-- INSTRUCTIONS FOR THE TASK --
Output the entries below so that they read exactly as they do now.

(Saved data entries)
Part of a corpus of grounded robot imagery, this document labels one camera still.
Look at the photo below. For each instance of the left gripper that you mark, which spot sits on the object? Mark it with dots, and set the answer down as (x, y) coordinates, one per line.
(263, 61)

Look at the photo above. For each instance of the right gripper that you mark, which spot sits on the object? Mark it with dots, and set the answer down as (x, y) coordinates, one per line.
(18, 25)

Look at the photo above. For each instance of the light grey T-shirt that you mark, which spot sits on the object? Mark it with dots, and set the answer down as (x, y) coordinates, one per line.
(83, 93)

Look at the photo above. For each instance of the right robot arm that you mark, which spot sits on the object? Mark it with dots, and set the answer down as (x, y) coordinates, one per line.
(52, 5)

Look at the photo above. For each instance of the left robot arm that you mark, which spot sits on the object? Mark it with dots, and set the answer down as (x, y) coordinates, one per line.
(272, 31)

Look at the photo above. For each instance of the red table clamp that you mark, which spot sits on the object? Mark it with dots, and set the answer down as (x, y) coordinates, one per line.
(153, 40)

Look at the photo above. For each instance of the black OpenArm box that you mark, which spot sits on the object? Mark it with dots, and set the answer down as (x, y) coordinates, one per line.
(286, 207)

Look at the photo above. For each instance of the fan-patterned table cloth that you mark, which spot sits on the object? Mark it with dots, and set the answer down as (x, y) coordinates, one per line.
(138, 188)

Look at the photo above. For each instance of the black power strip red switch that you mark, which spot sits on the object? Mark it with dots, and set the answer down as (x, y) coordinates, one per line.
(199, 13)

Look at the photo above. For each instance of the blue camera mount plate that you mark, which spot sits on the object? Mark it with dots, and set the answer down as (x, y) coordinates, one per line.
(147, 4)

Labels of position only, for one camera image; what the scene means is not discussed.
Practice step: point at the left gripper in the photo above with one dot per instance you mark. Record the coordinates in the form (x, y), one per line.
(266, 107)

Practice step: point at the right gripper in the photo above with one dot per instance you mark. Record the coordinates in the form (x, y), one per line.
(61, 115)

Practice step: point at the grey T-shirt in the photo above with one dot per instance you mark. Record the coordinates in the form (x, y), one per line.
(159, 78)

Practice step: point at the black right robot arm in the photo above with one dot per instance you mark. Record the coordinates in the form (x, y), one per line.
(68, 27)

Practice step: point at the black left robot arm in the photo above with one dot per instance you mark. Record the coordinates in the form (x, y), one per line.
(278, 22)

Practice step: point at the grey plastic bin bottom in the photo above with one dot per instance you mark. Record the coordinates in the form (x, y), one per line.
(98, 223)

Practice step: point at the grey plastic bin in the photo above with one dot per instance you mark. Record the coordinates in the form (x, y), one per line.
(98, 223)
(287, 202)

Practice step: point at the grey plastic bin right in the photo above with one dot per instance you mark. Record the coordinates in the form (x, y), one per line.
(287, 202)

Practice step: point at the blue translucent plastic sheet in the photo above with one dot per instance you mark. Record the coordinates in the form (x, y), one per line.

-- RESULT OF THIS TASK --
Part of a corpus of grounded robot imagery, this document labels one camera still.
Look at the photo below. For each instance of the left gripper that you mark, which spot sits on the object? Mark it with dots, and set the answer down as (x, y) coordinates, one per line.
(263, 61)

Look at the photo above. For each instance of the right gripper that you mark, which spot sits on the object? Mark it with dots, and set the answer down as (x, y) coordinates, one per line.
(18, 25)

Look at the photo above. For each instance of the light grey T-shirt that you mark, which spot sits on the object? Mark it with dots, and set the answer down as (x, y) coordinates, one per line.
(83, 93)

Look at the photo above. For each instance of the right robot arm that you mark, which spot sits on the object? Mark it with dots, and set the answer down as (x, y) coordinates, one per line.
(52, 5)

Look at the photo above. For each instance of the left robot arm that you mark, which spot sits on the object? Mark it with dots, and set the answer down as (x, y) coordinates, one per line.
(272, 31)

Look at the photo above. For each instance of the red table clamp that you mark, which spot sits on the object? Mark it with dots, and set the answer down as (x, y) coordinates, one per line.
(153, 40)

Look at the photo above. For each instance of the black OpenArm box that you mark, which spot sits on the object? Mark it with dots, and set the answer down as (x, y) coordinates, one per line.
(286, 207)

Look at the photo above. For each instance of the fan-patterned table cloth that you mark, which spot sits on the object? Mark it with dots, and set the answer down as (x, y) coordinates, one per line.
(138, 188)

Look at the photo above. For each instance of the black power strip red switch that you mark, which spot sits on the object? Mark it with dots, and set the answer down as (x, y) coordinates, one per line.
(199, 13)

Look at the photo above. For each instance of the blue camera mount plate that you mark, which spot sits on the object? Mark it with dots, and set the answer down as (x, y) coordinates, one per line.
(147, 4)

Labels of position only, for one camera image; what the scene means is not discussed.
Practice step: point at the left gripper in the photo above with one dot per instance you mark. Record the coordinates in the form (x, y), one per line.
(266, 107)

Practice step: point at the right gripper in the photo above with one dot per instance you mark. Record the coordinates in the form (x, y), one per line.
(61, 115)

Practice step: point at the grey T-shirt in the photo above with one dot per instance you mark. Record the coordinates in the form (x, y), one per line.
(159, 78)

Practice step: point at the black right robot arm in the photo above with one dot per instance you mark. Record the coordinates in the form (x, y), one per line.
(68, 27)

Practice step: point at the black left robot arm in the photo above with one dot per instance you mark. Record the coordinates in the form (x, y), one per line.
(278, 22)

Practice step: point at the grey plastic bin bottom in the photo above with one dot per instance you mark. Record the coordinates in the form (x, y), one per line.
(98, 223)

Practice step: point at the grey plastic bin in the photo above with one dot per instance you mark. Record the coordinates in the form (x, y), one per line.
(98, 223)
(287, 202)

Practice step: point at the grey plastic bin right in the photo above with one dot per instance you mark. Record the coordinates in the form (x, y), one per line.
(287, 202)

Practice step: point at the blue translucent plastic sheet in the photo above with one dot per instance you mark. Record the coordinates in the form (x, y), one per line.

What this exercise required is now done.